Меренков достал из кипы документов какую-то бумажку:

— А это? Вам известно, что в сорок восьмом году ваш Шадрин занял антипартийную позицию? Это не что-нибудь, а документ, — Меренков потряс перед лицом Кострова бумажкой.

— Да, мне и об этом известно. Только я не считаю, что это антипартийная позиция. Шадрин был прав, поступив таким образом. Он обратился в райком партии и получил поддержку. Более того, Шадрин поступил честно, как настоящий принципиальный коммунист, когда вопрос переселения нетрудовых элементов решался в его родном селе. Я, лично, в этом вижу только хорошее. А потом: какие «три гири» вы хотите повесить на ноги Шадрина? — Сказав об этом сгоряча, Костров пожалел: он выдал Дмитрия.

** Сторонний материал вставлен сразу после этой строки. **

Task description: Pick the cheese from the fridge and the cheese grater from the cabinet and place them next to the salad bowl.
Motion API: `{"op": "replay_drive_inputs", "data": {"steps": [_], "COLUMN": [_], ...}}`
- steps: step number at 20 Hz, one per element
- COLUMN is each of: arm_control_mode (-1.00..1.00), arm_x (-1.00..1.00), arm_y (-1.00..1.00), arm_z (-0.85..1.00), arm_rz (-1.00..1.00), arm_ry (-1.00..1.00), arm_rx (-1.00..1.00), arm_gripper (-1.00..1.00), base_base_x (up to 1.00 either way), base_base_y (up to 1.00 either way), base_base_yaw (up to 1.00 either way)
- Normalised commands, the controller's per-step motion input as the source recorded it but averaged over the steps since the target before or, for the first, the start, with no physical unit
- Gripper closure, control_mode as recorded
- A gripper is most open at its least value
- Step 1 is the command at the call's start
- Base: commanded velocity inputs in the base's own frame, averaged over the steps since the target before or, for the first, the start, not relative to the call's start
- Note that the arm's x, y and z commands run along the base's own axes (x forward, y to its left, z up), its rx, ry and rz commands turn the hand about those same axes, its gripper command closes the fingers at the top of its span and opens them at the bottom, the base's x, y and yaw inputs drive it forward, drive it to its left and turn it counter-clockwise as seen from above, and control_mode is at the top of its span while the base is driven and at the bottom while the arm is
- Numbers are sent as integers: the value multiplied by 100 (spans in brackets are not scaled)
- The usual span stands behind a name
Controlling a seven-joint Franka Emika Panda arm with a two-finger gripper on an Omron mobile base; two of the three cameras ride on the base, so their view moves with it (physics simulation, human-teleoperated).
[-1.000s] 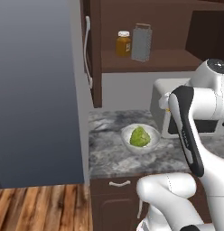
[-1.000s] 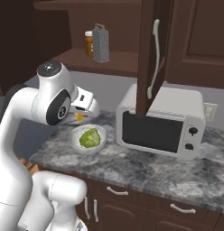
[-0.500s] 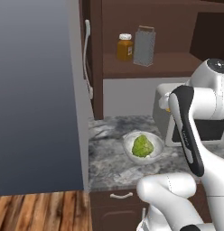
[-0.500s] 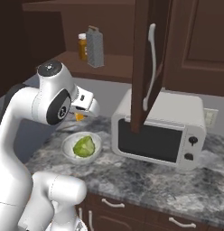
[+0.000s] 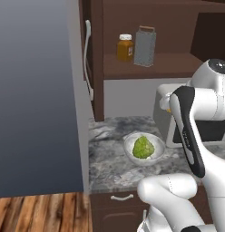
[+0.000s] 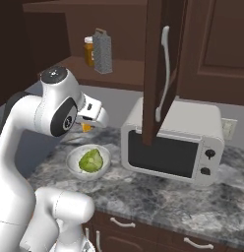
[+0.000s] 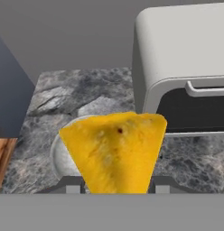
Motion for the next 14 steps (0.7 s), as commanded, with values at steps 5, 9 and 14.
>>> {"op": "replay_drive_inputs", "data": {"steps": [5, 9, 14], "arm_control_mode": [100, 100, -100], "arm_x": [0, 0, 0], "arm_y": [0, 0, 0], "arm_z": [0, 0, 0], "arm_rz": [0, 0, 0], "arm_ry": [0, 0, 0], "arm_rx": [0, 0, 0], "arm_gripper": [100, 100, 100], "base_base_x": [0, 0, 0], "base_base_y": [0, 0, 0], "base_base_yaw": [0, 0, 0]}}
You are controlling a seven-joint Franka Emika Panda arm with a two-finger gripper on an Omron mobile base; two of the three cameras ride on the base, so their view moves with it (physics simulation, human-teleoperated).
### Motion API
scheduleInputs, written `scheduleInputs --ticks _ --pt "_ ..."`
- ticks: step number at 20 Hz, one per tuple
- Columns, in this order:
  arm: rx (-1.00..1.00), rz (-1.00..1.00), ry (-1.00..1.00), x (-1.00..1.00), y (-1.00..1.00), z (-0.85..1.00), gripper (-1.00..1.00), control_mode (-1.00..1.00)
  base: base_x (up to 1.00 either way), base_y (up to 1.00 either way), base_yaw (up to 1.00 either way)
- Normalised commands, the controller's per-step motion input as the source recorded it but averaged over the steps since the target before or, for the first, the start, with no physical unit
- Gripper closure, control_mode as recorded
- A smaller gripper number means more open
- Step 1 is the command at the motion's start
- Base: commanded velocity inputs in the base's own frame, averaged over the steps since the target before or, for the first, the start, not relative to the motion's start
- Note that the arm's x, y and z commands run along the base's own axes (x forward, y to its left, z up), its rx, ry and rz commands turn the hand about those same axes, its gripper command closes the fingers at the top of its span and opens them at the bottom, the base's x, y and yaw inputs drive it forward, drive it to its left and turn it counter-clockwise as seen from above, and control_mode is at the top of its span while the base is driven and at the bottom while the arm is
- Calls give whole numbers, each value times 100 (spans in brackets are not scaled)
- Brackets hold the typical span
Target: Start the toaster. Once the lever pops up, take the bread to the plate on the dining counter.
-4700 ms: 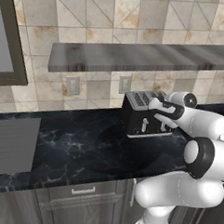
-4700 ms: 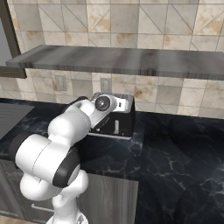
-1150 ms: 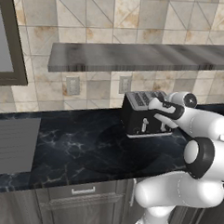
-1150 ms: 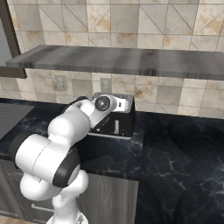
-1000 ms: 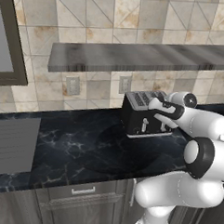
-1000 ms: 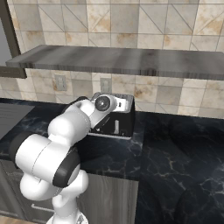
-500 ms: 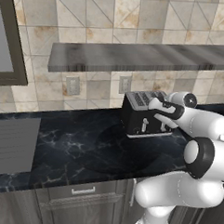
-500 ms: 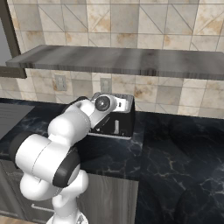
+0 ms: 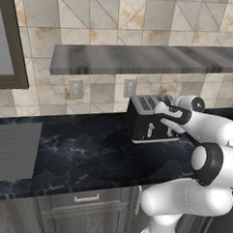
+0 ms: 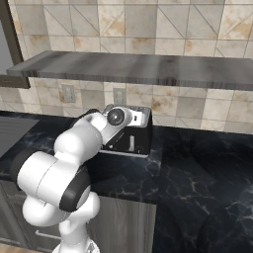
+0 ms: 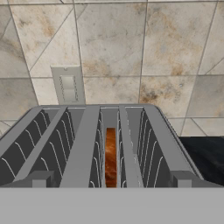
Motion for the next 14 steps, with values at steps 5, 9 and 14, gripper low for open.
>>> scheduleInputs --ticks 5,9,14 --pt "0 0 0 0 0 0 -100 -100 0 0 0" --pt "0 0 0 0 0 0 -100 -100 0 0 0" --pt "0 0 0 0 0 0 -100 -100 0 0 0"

Словно прицеливаясь, Меренков выбрал больное место и ударил. Но теперь ударил уже не по Шадрину, а по Кострову:

— А вы не подумали, что состав вашей кафедры на пятьдесят процентов с хвостами? У одного выговор по партийной линии, у другого в семье ералаш, у третьей не выяснено, почему она шестнадцатого октября сорок первого года, когда немец подходил к Москве, вдруг, ни с кем не согласовав, бросила райкомовский кабинет и удрала в Ташкент… И ко всему этому вы тянете на кафедру — на такую кафедру! — тянете человека, у которого все под вопросом, все сомнительно! Из прокуратуры выгнали, жена имеет судимость, дядя арестован как враг народа, в селе чуть ли не смуту вызвал, дискредитировал местные органы власти… Ну за кого? За кого вы стоите горой?!

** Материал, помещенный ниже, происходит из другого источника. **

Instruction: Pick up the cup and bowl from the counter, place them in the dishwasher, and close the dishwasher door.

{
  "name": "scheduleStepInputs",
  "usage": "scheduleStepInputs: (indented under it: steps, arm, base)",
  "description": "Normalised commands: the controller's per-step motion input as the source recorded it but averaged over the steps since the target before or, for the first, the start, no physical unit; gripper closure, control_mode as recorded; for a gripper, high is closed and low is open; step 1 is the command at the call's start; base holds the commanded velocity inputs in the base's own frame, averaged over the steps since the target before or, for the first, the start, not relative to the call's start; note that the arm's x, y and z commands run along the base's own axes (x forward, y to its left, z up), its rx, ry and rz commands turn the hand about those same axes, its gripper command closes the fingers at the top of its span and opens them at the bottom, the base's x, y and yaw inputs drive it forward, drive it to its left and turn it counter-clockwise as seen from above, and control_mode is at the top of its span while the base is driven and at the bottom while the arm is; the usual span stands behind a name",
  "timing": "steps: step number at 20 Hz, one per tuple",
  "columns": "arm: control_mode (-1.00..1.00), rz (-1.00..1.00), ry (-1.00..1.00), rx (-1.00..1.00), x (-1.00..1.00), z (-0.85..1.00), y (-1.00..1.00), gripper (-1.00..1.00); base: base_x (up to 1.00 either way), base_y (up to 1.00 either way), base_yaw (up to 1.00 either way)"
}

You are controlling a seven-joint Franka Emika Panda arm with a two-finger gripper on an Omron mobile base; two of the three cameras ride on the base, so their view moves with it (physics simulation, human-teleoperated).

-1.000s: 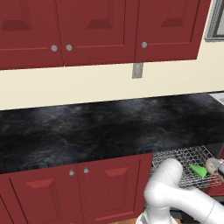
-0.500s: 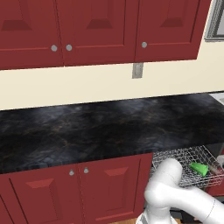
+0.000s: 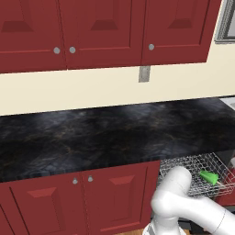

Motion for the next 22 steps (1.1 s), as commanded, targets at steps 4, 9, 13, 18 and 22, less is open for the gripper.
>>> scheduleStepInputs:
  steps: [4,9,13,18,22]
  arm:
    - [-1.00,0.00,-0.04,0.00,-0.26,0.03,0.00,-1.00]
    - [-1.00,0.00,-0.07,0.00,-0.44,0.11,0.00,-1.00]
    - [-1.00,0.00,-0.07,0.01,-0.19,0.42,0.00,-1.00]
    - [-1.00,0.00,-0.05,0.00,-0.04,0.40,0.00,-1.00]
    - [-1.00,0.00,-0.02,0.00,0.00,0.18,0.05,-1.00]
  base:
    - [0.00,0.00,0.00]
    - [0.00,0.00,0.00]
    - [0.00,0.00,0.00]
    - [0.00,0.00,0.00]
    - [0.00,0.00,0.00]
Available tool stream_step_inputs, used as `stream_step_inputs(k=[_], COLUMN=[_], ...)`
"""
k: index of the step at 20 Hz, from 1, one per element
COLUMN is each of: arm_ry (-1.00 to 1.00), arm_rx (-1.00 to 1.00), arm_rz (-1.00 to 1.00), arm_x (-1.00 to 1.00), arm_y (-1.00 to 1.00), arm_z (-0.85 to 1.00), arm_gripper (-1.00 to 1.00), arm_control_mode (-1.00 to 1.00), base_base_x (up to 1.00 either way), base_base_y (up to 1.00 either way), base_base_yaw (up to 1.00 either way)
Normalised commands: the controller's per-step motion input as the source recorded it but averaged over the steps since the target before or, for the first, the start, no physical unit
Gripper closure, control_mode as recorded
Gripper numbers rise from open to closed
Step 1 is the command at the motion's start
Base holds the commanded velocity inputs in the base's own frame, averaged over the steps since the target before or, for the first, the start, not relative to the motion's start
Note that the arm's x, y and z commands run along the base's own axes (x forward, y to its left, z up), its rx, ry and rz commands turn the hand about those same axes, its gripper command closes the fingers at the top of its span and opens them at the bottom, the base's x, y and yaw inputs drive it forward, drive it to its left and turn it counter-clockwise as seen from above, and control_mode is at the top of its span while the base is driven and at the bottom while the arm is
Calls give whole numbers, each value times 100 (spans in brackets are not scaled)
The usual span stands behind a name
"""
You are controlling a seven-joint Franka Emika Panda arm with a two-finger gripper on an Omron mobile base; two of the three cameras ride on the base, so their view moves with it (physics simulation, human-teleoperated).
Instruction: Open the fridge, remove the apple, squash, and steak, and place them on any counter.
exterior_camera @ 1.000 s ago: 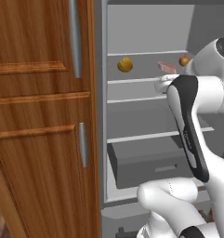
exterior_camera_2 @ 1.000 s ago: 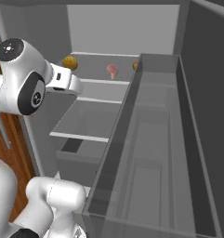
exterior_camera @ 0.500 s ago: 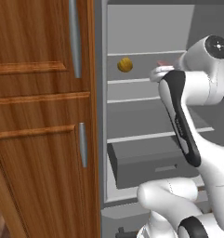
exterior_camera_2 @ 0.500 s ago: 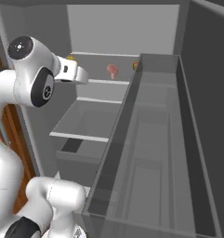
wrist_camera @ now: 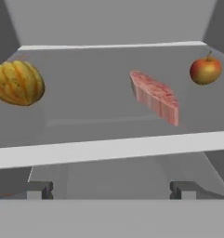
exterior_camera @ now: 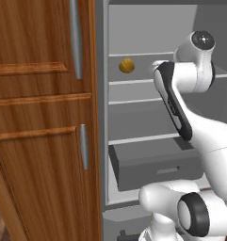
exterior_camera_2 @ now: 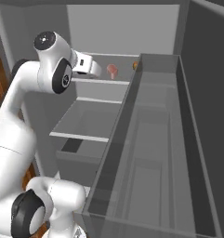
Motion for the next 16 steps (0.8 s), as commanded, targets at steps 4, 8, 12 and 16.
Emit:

Полузакрыв глаза, Костров о чем-то думал. Когда Меренков выговорился, он поднял свою крупную лысеющую голову:

— Прошу вас еще раз — верните заявление Шадрину.

— Не могу! — отрезал Меренков и тут же добавил: — И не хочу!

— Вы сказали, что я тяну на кафедру человека сомнительного, с хвостом. Именно так вы выразились. Тогда я хочу спросить: кто и за какие такие красивые глаза втянул вас в это директорское кресло, когда у вас хвост не легче, чем все «три гири» у Шадрина?

— Что вы имеете в виду? — настороженно спросил Меренков и выжидательно склонил голову набок.

— То, что ваша жена была раскулачена в тридцать первом году. Разве это не хвост? Разве это козырь в анкете?

Ноздри Меренкова вздрогнули, он всем телом подался вперед:

— Я этого никогда не скрывал. Это известно райкому, это известно горкому, это я пишу во всех анкетах. Это во-первых, во-вторых…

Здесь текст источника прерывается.